■ **Task to carry out**:
The whole listing, exactly as given: write it out, leaving out each image.

■ **Provided data**:
+++

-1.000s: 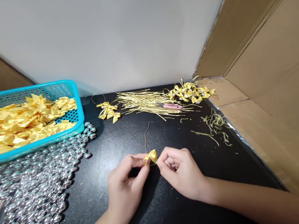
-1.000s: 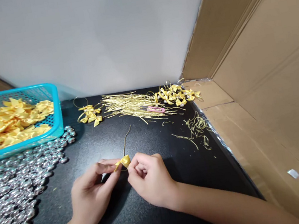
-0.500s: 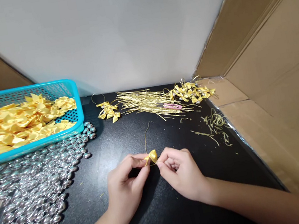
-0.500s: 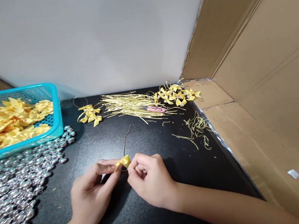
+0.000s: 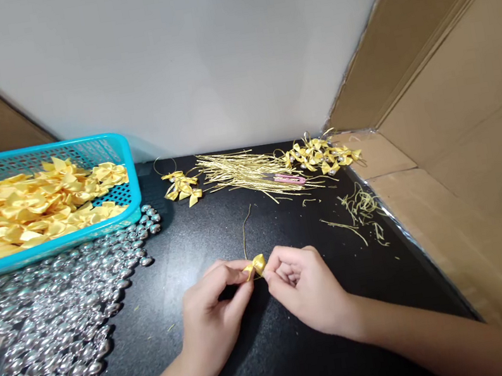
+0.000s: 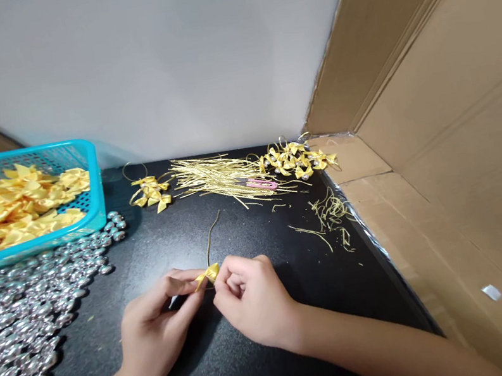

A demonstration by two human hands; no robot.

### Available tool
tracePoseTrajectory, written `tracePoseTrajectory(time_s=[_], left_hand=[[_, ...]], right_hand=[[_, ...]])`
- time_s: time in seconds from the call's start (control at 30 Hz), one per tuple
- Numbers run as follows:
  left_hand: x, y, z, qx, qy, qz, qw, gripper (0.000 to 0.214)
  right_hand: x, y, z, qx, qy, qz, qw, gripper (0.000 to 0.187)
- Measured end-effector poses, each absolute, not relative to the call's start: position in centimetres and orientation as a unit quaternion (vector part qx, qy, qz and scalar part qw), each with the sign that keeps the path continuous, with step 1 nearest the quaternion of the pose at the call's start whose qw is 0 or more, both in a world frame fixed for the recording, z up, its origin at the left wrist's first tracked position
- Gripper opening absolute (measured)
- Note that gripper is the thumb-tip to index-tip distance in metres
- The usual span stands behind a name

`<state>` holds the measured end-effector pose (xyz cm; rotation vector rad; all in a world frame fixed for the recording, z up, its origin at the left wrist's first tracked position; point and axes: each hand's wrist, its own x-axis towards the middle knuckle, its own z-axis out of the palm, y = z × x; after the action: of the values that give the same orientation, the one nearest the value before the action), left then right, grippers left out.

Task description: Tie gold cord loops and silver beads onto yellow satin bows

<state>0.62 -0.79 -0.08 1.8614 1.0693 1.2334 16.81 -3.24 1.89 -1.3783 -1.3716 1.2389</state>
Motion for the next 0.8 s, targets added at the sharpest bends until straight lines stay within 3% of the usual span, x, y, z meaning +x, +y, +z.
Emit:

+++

■ **Exercise solution**:
-1.000s: 
-1.000s: 
-0.500s: 
-0.500s: 
+0.000s: 
+0.000s: 

A demonstration by two human hands; no robot.

### Available tool
tracePoseTrajectory, written `tracePoseTrajectory(time_s=[_], left_hand=[[_, ...]], right_hand=[[_, ...]])`
- time_s: time in seconds from the call's start (control at 30 Hz), one per tuple
- Numbers run as follows:
  left_hand: x, y, z, qx, qy, qz, qw, gripper (0.000 to 0.214)
  right_hand: x, y, z, qx, qy, qz, qw, gripper (0.000 to 0.187)
- Measured end-effector poses, each absolute, not relative to the call's start: position in centimetres and orientation as a unit quaternion (vector part qx, qy, qz and scalar part qw), each with the sign that keeps the path continuous, with step 1 nearest the quaternion of the pose at the call's start whose qw is 0 or more, both in a world frame fixed for the recording, z up, its origin at the left wrist's first tracked position
- Gripper opening absolute (measured)
- Note that gripper is the thumb-tip to index-tip distance in metres
- The usual span stands behind a name

`<state>` holds the measured end-effector pose (xyz cm; rotation vector rad; all in a world frame fixed for the recording, z up, its origin at the left wrist's first tracked position; point and axes: each hand's wrist, its own x-axis towards the middle knuckle, its own z-axis out of the palm, y = z × x; after the action: of the values that give the same orientation, the one nearest the value before the action), left then right, grippers left out.

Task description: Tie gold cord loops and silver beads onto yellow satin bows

<state>0.62 -0.79 -0.08 1.8614 1.0693 1.2334 16.81 -3.24 1.89 -1.3783 -1.3716 1.2389</state>
Motion for the next 0.8 s, targets added at the sharpest bends until straight lines stay within 3% of the usual span, x, y, z meaning +x, +y, +z.
Emit:

The response to the exercise has been completed.